Everything from the line containing "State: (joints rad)" to the close of the listing below should be retyped exactly, and nothing before it.

:: Data shown ::
--- START ---

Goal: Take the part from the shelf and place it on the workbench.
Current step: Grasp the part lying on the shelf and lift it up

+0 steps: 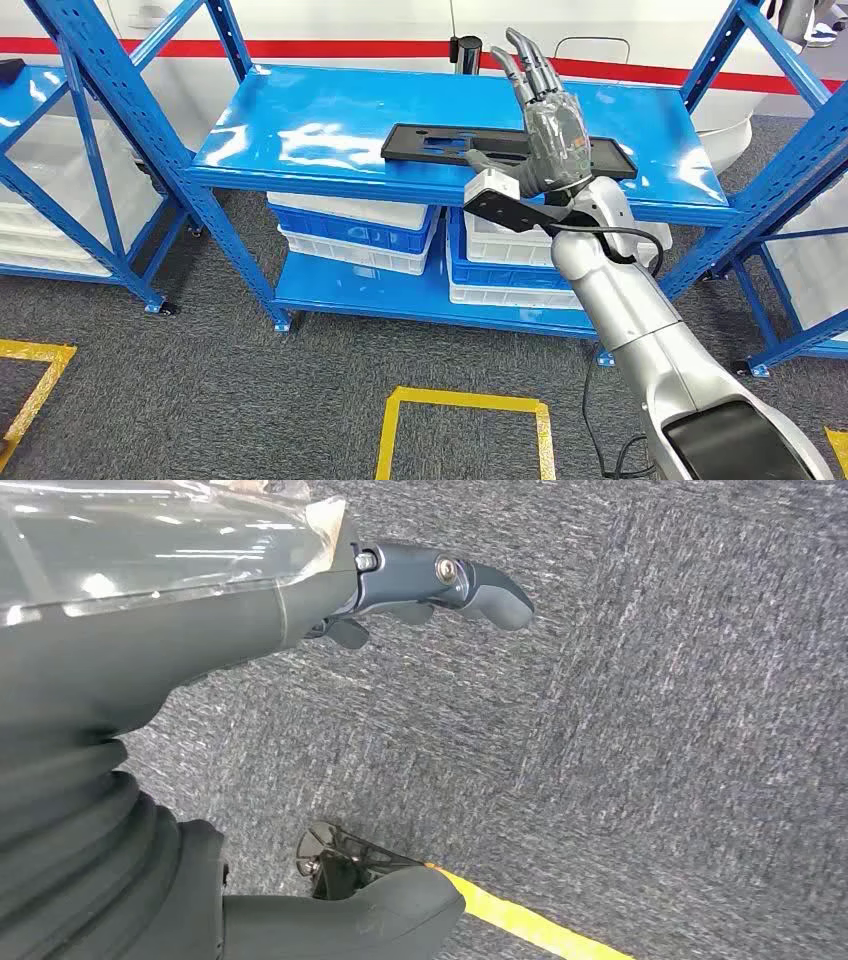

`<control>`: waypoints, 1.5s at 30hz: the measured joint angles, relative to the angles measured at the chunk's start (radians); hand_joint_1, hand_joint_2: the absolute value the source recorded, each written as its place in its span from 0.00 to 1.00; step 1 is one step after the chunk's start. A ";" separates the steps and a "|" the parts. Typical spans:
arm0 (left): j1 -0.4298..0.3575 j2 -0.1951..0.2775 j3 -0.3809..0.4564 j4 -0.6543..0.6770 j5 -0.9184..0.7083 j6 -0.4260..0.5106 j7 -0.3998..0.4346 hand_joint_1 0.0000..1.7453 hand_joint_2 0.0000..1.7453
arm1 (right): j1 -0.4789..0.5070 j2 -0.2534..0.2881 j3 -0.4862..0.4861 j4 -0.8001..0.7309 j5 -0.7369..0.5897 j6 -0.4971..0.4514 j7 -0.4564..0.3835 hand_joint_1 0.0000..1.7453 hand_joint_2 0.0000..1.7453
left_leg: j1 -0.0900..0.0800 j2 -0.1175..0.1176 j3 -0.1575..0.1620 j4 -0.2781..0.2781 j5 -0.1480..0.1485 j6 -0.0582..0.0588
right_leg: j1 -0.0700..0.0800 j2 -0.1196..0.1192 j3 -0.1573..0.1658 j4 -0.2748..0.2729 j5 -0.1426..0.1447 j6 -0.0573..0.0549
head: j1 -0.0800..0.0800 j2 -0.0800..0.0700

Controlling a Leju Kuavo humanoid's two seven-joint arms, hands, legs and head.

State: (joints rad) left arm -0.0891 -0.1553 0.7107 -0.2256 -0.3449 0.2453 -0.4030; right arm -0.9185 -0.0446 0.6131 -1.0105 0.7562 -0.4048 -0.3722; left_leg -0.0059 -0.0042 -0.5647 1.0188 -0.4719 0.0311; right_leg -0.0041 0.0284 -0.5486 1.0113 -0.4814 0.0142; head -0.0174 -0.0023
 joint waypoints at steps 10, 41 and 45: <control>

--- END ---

:: Solution to the problem ::
State: (joints rad) left arm -0.0891 -0.1553 0.7107 -0.2256 -0.3449 0.2453 -0.4030; right arm -0.9185 -0.0446 0.6131 -1.0105 0.7562 -0.4048 -0.3722; left_leg -0.0059 -0.0042 -0.5647 1.0188 -0.4719 0.0311; right_leg -0.0041 0.0284 -0.5486 1.0113 -0.4814 0.0142; head -0.0174 -0.0023
 joint waypoints at steps 10, 41 and 45: <control>

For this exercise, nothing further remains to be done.